Which is not the case for Laguerre polynomials, but it's probably fine to just limit it to 1e7

Before

$ PYTORCH_TEST_WITH_SLOW=1 python test_ops.py -k chebyshev_polynomial_
ssssssss..ssssss..ssssss..ssssssssssssssssssssss..ssssss/home/ubuntu/py3.10-nightly/lib/python3.10/site-packages/torch/backends/cuda/__init__.py:131: UserWarning: This API is going to be deprecated, please see https://pytorch.org/docs/main/notes/cuda.html#tensorfloat-32-tf32-on-ampere-and-later-devices (Triggered internally at /pytorch/aten/src/ATen/Context.cpp:78.)
  return torch._C._get_cublas_allow_tf32()
....ssssssssssss..ssssss..ssssss............ssssssssssssssssssssssssssssssssssss..ssssssssssssss..ssssss..ssssssssssssssssssssssssssssss..ssssss....ssssssssssss..ssssss..ssssss............ssssssssssssssssssssssssssssssssssss..ssssss..ssssssssssssss..ssssss..ssssss..ssssssssssssss..ssssss..ssssss..ssssss..ssssss..ssssss..ssssss..ssssss..ssssss..ssssss..ssssss..ssssssssssssss
----------------------------------------------------------------------
Ran 432 tests in 8.575s

OK (skipped=344)

After

$ PYTORCH_TEST_WITH_SLOW=1 python test_ops.py -k chebyshev_polynomial_
ssssssss........................ssssssssssssssss......../home/ubuntu/pytorch/torch/backends/cuda/__init__.py:131: UserWarning: This API is going to be deprecated, please see https://pytorch.org/docs/main/notes/cuda.html#tensorfloat-32-tf32-on-ampere-and-later-devices (Triggered internally at /home/ubuntu/pytorch/aten/src/ATen/Context.cpp:78.)
  return torch._C._get_cublas_allow_tf32()
........................................................................................xxxxxxxx................ssssssssssssssssssssssss........................................................................................................ssssssss........................ssssssss........................................................................................ssssssss
----------------------------------------------------------------------
Ran 432 tests in 45.580s

OK (skipped=72, expected failures=8)

Fixes #79528

cc @H-Huang @awgu @wanchaol @fegin @fduwjj @wz337 @wconstab @d4l3k

[ghstack-poisoned]

pytorch-bot · 2025-07-02T16:08:55Z

🔗 Helpful Links

🧪 See artifacts and rendered test results at hud.pytorch.org/pr/157464

📄 Preview Python docs built from this PR
📄 Preview C++ docs built from this PR
❓ Need help or want to give feedback on the CI? Visit the bot commands wiki or our office hours

Note: Links to docs will display an error until the docs builds have been completed.

✅ No Failures

As of commit 556cebd with merge base 0f9c1b3 ():
💚 Looks good so far! There are no failures yet. 💚

This comment was automatically generated by Dr. CI and updates every 15 minutes.

[ghstack-poisoned]

malfet · 2025-07-02T19:26:09Z

@pytorchbot merge

pytorchmergebot · 2025-07-02T19:27:50Z

Merge started

Your change will be merged once all checks pass (ETA 0-4 Hours).

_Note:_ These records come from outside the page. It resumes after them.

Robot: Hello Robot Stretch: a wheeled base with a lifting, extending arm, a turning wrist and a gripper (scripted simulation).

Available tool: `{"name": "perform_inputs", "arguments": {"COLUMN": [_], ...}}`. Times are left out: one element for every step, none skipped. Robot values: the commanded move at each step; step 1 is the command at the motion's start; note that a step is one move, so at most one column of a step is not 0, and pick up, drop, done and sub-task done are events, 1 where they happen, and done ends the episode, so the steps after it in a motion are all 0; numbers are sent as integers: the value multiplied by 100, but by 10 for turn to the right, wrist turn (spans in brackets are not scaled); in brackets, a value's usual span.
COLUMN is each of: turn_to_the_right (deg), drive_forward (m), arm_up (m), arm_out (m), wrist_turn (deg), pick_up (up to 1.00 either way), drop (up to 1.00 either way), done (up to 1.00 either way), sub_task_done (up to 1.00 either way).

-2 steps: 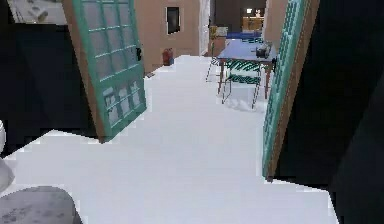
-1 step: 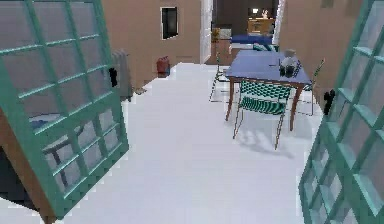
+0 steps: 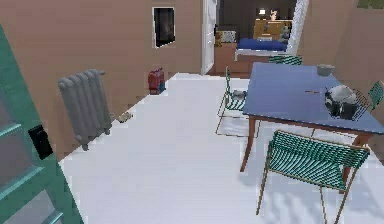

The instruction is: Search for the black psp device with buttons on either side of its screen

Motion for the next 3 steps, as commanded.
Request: {"name": "perform_inputs", "arguments": {"turn_to_the_right": [-30, 0, 0], "drive_forward": [0, 100, 100], "arm_up": [0, 0, 0], "arm_out": [0, 0, 0], "wrist_turn": [0, 0, 0], "pick_up": [0, 0, 0], "drop": [0, 0, 0], "done": [0, 0, 0], "sub_task_done": [0, 0, 0]}}
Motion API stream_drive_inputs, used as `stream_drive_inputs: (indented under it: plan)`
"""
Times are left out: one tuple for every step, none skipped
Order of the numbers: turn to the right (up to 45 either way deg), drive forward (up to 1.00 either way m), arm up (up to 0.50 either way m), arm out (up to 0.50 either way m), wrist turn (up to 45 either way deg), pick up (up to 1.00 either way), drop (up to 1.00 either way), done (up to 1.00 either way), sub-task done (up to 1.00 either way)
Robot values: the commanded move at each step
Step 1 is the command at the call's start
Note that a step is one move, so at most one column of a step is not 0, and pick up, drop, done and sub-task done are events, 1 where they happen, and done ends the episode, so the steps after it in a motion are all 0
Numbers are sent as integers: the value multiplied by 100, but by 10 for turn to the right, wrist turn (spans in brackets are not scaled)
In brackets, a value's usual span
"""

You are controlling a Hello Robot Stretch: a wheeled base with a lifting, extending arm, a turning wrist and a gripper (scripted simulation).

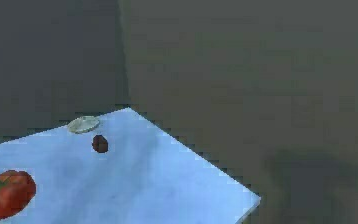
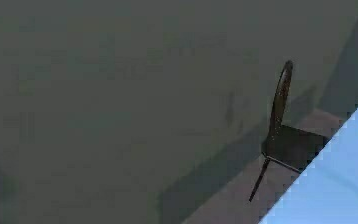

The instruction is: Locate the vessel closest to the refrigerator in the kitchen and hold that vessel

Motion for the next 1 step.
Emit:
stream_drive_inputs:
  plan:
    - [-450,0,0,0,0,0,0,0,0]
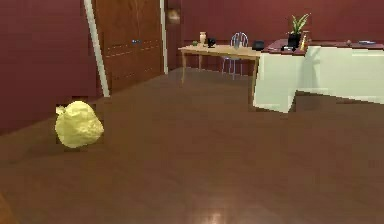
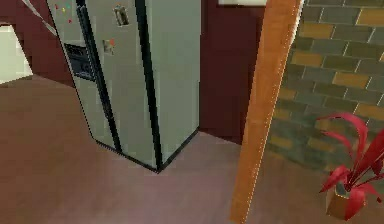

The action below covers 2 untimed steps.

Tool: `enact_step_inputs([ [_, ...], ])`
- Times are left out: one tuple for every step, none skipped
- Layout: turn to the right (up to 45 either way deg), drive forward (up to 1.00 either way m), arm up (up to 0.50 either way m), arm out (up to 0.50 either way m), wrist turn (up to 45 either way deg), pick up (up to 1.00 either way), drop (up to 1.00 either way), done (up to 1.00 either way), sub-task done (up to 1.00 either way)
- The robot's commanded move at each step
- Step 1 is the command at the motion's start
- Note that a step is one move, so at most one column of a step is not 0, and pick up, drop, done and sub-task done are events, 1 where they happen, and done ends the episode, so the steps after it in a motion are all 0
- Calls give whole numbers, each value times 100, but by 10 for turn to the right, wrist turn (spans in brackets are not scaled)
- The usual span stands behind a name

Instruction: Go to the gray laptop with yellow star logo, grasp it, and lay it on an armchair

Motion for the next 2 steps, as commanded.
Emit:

Learn more about merging in the wiki.

Questions? Feedback? Please reach out to the PyTorch DevX Team

Advanced Debugging

Check the merge workflow status
here

malfet · 2025-07-02T23:14:52Z

@pytorchbot merge -f "Don't think binary builds with discover anything new"

pytorchmergebot · 2025-07-02T23:15:10Z

The merge job was canceled or timed out. This most often happen if two merge requests were issued for the same PR, or if merge job was waiting for more than 6 hours for tests to finish. In later case, please do not hesitate to reissue the merge command
For more information see pytorch-bot wiki.

pytorchmergebot · 2025-07-02T23:16:39Z

Merge started

Your change will be merged immediately since you used the force (-f) flag, bypassing any CI checks (ETA: 1-5 minutes). Please use -f as last resort and instead consider -i/--ignore-current to continue the merge ignoring current failures. This will allow currently pending tests to finish and report signal before the merge.

Learn more about merging in the wiki.

Questions? Feedback? Please reach out to the PyTorch DevX Team

Advanced Debugging

Check the merge workflow status
here

For eager and inductor As for all other chebyshev ops, logic is simply compiled from https://github.com/pytorch/pytorch/blob/94716db22214912896cf680dc3eb88574f611a42/aten/src/ATen/native/cuda/Math.cuh#L2821 Pull Request resolved: #157488 Approved by: https://github.com/dcci ghstack dependencies: #157464

clee2000 · 2025-07-03T15:21:47Z

@pytorchbot revert -m "caused slow test config to time out GH job link HUD commit link" -c nosignal

Looking at the logs I see lines like:

test_ops.py::TestCommonCUDA::test_compare_cpu_special_chebyshev_polynomial_v_cuda_float32 Command took >60min, returning 124
test_ops.py::TestCommonCUDA::test_compare_cpu_special_chebyshev_polynomial_t_cuda_float32 Command took >60min, returning 124

I'm not sure what's going on, but also found that some unrelated tests take much longer after this change too, maybe resource starvation due to running in parallel? I think they used to take <500s:

test_decomp.py::TestDecompCUDA::test_comprehensive_grid_sampler_2d_cuda_float16 PASSED [3255.6216s] [ 22%]
test_decomp.py::TestDecompCUDA::test_comprehensive_nn_functional_grid_sample_cuda_float64 PASSED [2497.9783s] [ 39%]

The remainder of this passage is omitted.